Era la encantadora chica con el cuerpo de un muchacho de seis años de las Hiperespaciales.
— Me alegra haberla encontrado — dijo —. Mi jefe tiene un trabajo para usted.
(Timeo Danaos et dona ferentes). Aguardé.
El estúpido rostro de Fawcett apareció en la pantalla.
— Dijo usted que era un correo.
— El mejor.
— En este caso, será mejor que sea así. Es un trabajo en otro planeta. ¿De acuerdo?
— Por supuesto.
— Tome nota de esto. Franklin Mosby, Descubridores, Inc., suite seiscientos, Edificio Shipstone, Beverly Hills. Ahora apresúrese; desea entrevistarse con usted antes del mediodía.
No anoté la dirección.
— Señor Fawcett, eso le costará un kilodólar, más gastos de viaje. Por anticipado.
— ¿Eh? ¡Ridículo!
— Señor Fawcett, sospecho que tiene usted una cierta inquina hacia mí. Apostaría a que es usted capaz de ser tan bromista como para enviarme a la caza del pato sin escopeta y hacerme perder un día y el precio de un viaje de ida y vuelta a Los Angeles para nada — Es usted una chica curiosa. Mire, puedo entregarle el importe del viaje aquí en la oficina… después de la entrevista; tiene que irse usted ahora mismo. En cuanto a ese kilodólar… ¿tengo que decirle lo que puede hacer con él?
— No se moleste. Como maestro de armas esperaría solamente la prima de enganche correspondiente. Pero como correo. Soy el mejor, y si ese hombre desea realmente lo mejor, pagará lo que le pida sin pensárselo dos veces. — Añadí —: Usted no es una persona seria, señor Fawcett. Adiós. — Corté la comunicación.

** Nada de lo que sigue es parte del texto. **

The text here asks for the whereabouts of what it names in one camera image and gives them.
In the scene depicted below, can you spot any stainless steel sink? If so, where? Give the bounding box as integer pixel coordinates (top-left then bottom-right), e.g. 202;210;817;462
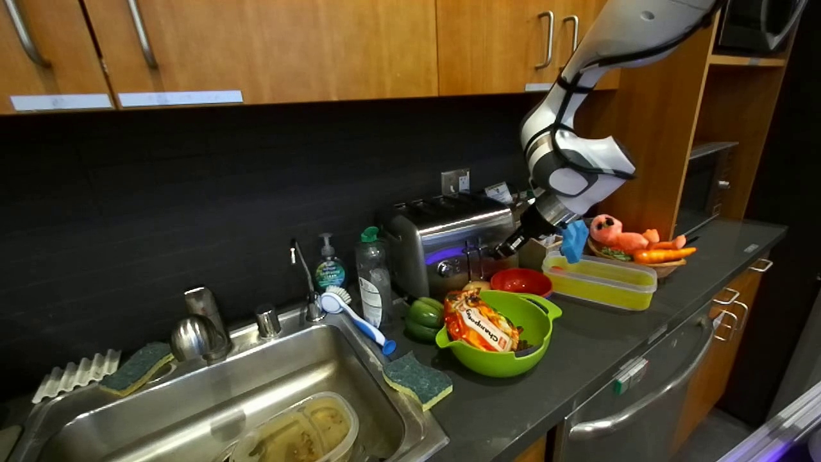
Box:
11;318;451;462

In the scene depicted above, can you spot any stainless steel dishwasher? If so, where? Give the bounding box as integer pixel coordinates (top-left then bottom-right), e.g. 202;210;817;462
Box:
552;301;731;462

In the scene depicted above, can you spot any wooden cabinet door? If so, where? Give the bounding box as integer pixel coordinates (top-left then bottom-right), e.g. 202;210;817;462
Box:
79;0;442;111
0;0;116;118
554;0;623;92
434;0;567;98

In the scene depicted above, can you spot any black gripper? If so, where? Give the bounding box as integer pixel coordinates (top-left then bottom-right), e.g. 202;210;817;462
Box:
493;201;560;260

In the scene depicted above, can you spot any clear plastic food container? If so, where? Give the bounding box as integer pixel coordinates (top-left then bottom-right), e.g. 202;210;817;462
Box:
223;388;361;462

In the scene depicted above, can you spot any clear yellow-green plastic container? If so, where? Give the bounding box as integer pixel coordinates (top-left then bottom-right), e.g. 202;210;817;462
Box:
547;255;659;313

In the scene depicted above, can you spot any orange carrot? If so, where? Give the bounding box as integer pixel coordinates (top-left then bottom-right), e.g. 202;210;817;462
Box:
631;242;701;266

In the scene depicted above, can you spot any orange white noodle packet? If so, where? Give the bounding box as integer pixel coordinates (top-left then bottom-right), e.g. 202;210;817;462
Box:
442;282;523;356

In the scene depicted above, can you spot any yellow green sponge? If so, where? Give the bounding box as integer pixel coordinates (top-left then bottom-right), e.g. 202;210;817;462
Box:
381;350;457;414
97;342;180;397

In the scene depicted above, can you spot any metal cabinet handle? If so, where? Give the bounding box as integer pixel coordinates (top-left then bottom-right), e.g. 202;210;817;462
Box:
123;0;165;74
560;12;583;57
533;7;560;74
0;0;51;73

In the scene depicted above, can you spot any green plastic colander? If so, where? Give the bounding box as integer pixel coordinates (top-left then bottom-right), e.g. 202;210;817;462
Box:
434;287;564;383

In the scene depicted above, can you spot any white blue dish brush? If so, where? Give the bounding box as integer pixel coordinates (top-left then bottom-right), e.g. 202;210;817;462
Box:
315;286;401;360

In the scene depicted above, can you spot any clear soap dispenser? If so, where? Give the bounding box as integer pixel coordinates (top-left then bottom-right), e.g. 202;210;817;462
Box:
310;230;350;293

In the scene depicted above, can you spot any wall power outlet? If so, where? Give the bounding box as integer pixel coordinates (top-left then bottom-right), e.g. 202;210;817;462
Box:
438;166;472;197

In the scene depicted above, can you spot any wooden drawer cabinet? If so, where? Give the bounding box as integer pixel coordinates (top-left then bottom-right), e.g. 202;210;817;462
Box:
670;252;778;450

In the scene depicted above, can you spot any green bell pepper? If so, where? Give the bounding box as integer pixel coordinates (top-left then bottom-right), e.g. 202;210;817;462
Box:
402;295;450;343

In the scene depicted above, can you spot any red bowl with blue outside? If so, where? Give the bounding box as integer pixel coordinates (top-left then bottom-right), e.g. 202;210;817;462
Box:
487;265;558;301

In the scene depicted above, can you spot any wooden shelf unit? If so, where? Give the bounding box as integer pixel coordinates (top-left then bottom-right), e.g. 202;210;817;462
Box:
587;0;795;245

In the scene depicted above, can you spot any white dish rack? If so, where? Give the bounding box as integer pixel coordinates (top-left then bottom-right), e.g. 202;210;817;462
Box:
28;346;123;409

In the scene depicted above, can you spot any plastic bottle with green cap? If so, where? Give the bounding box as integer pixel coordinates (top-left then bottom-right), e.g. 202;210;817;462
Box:
355;224;398;332

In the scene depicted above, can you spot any chrome tap fixture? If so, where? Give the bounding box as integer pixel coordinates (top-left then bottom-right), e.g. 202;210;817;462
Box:
168;286;234;367

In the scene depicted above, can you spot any chrome sink faucet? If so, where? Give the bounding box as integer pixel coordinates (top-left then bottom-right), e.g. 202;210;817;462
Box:
286;239;327;324

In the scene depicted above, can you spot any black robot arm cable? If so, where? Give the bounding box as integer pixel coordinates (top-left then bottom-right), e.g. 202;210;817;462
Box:
550;50;640;182

Llamó siete minutos más tarde. Habló como si le doliera la úlcera.
— Su pasaje y el kilodólar estarán en la estación. Pero ese kilodólar es a cuenta de su salario, y deberá devolverlo si no cumple con su trabajo. Y sea como sea, yo me cobraré mi comisión.
— No será devuelto bajo ninguna circunstancia, y usted no recibirá ninguna comisión de mí puesto que yo no le he nombrado mi agente. Quizá pueda conseguir algo de Mosby pero, si es así, no procederá de mi salario ni de los gastos de mi entrevista. Y no voy a ir a la estación para buscar por ahí como un muchacho jugando al cazador emboscado. Si quiere usted hacer negoció, envíe el dinero aquí.

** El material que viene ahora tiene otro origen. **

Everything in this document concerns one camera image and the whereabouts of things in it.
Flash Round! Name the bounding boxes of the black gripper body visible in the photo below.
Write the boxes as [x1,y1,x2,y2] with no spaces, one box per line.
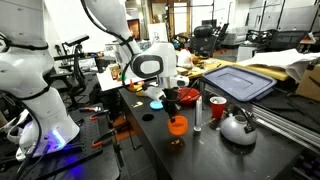
[162,76,180,102]

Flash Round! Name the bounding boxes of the orange plastic bowl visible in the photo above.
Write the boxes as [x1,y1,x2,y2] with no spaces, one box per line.
[166,115,190,137]

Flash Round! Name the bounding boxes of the red bowl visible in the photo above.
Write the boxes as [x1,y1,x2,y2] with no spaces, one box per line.
[176,87,201,106]

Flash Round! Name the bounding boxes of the small light blue plate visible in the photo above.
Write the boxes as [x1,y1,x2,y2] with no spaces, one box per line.
[149,99,165,111]

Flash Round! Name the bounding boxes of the wooden block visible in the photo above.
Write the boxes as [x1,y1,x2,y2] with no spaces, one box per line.
[176,66,190,77]

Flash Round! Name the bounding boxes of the tan paper scrap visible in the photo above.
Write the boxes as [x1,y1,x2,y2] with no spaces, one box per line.
[132,100,145,109]

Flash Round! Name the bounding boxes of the orange toy bottle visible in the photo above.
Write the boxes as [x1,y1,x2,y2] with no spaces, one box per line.
[128,78,136,93]

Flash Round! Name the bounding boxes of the red plastic cup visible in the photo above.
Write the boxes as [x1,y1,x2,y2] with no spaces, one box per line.
[209,96,228,120]

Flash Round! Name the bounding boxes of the black office chair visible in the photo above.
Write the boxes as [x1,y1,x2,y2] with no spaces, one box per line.
[188,23,222,60]

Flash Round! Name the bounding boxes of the white board table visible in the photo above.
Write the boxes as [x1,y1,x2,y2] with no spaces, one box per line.
[96,67,158,93]

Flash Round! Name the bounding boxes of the yellow wooden table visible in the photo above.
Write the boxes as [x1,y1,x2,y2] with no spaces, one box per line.
[175,49,291,83]

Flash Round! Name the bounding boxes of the blue bin lid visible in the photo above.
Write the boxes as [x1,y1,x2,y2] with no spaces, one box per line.
[201,65,278,103]

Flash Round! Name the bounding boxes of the white crumpled cloth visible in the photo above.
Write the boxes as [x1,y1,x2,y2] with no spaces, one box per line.
[235,48,320,84]

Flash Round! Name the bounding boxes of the grey cabinets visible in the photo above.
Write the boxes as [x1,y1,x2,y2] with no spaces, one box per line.
[247,0,320,33]

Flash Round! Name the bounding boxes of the cardboard box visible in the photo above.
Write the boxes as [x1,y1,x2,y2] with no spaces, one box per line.
[295,59,320,103]

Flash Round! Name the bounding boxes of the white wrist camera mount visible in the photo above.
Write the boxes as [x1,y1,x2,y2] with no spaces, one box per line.
[143,75,190,102]

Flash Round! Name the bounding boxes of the grey kettle with black handle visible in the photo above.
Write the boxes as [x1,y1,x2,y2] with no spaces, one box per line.
[219,104,259,146]

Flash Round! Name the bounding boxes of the orange handled clamp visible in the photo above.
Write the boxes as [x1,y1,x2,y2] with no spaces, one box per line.
[88,109,112,122]
[90,129,117,149]

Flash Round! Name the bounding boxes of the aluminium rail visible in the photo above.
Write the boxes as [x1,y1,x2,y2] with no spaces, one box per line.
[250,102,320,155]

— ¡Es usted imposible! — Su rostro abandonó la pantalla, pero no cortó la comunicación.
Apareció su ayudante.
— Mire — dijo ésta —, ese trabajo vale realmente la pena. Me encontraré con usted en la estación, bajo el Nuevo Cortés. Estaré allí tan pronto como pueda, y tendré su dinero y sus billetes.
— Estupendo, querida. Será un placer.
Llamé a mi casero, le dije que le dejaba la llave en la nevera, y que se asegurara de que la comida no se estropeara.

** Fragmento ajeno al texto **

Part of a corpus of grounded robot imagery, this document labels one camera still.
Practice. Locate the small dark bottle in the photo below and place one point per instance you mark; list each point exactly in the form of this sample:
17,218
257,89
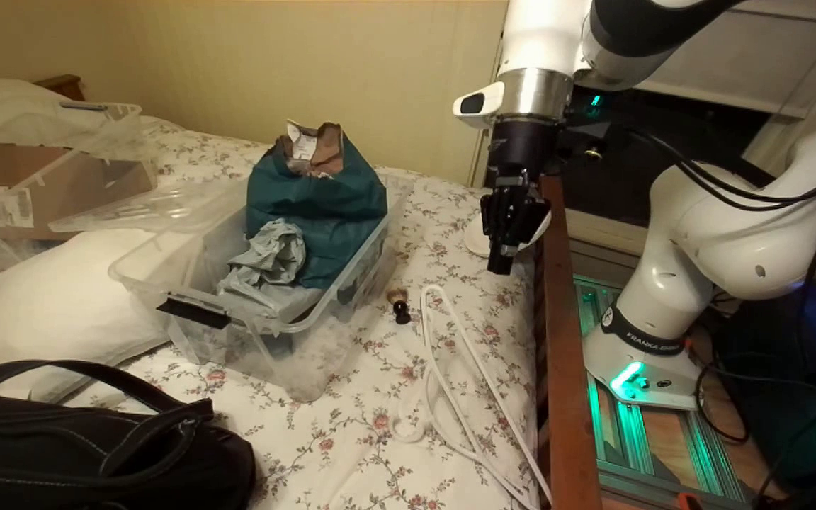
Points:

Lo que Fawcett no sabía era que nada me hubiera inducido a no acudir a aquella cita.
El nombre y la dirección eran los que el Jefe me había hecho memorizar justo antes de morir. Hasta entonces no había hecho nada al respecto porque él no me había dicho por qué deseaba que los memorizara. Ahora lo sabría.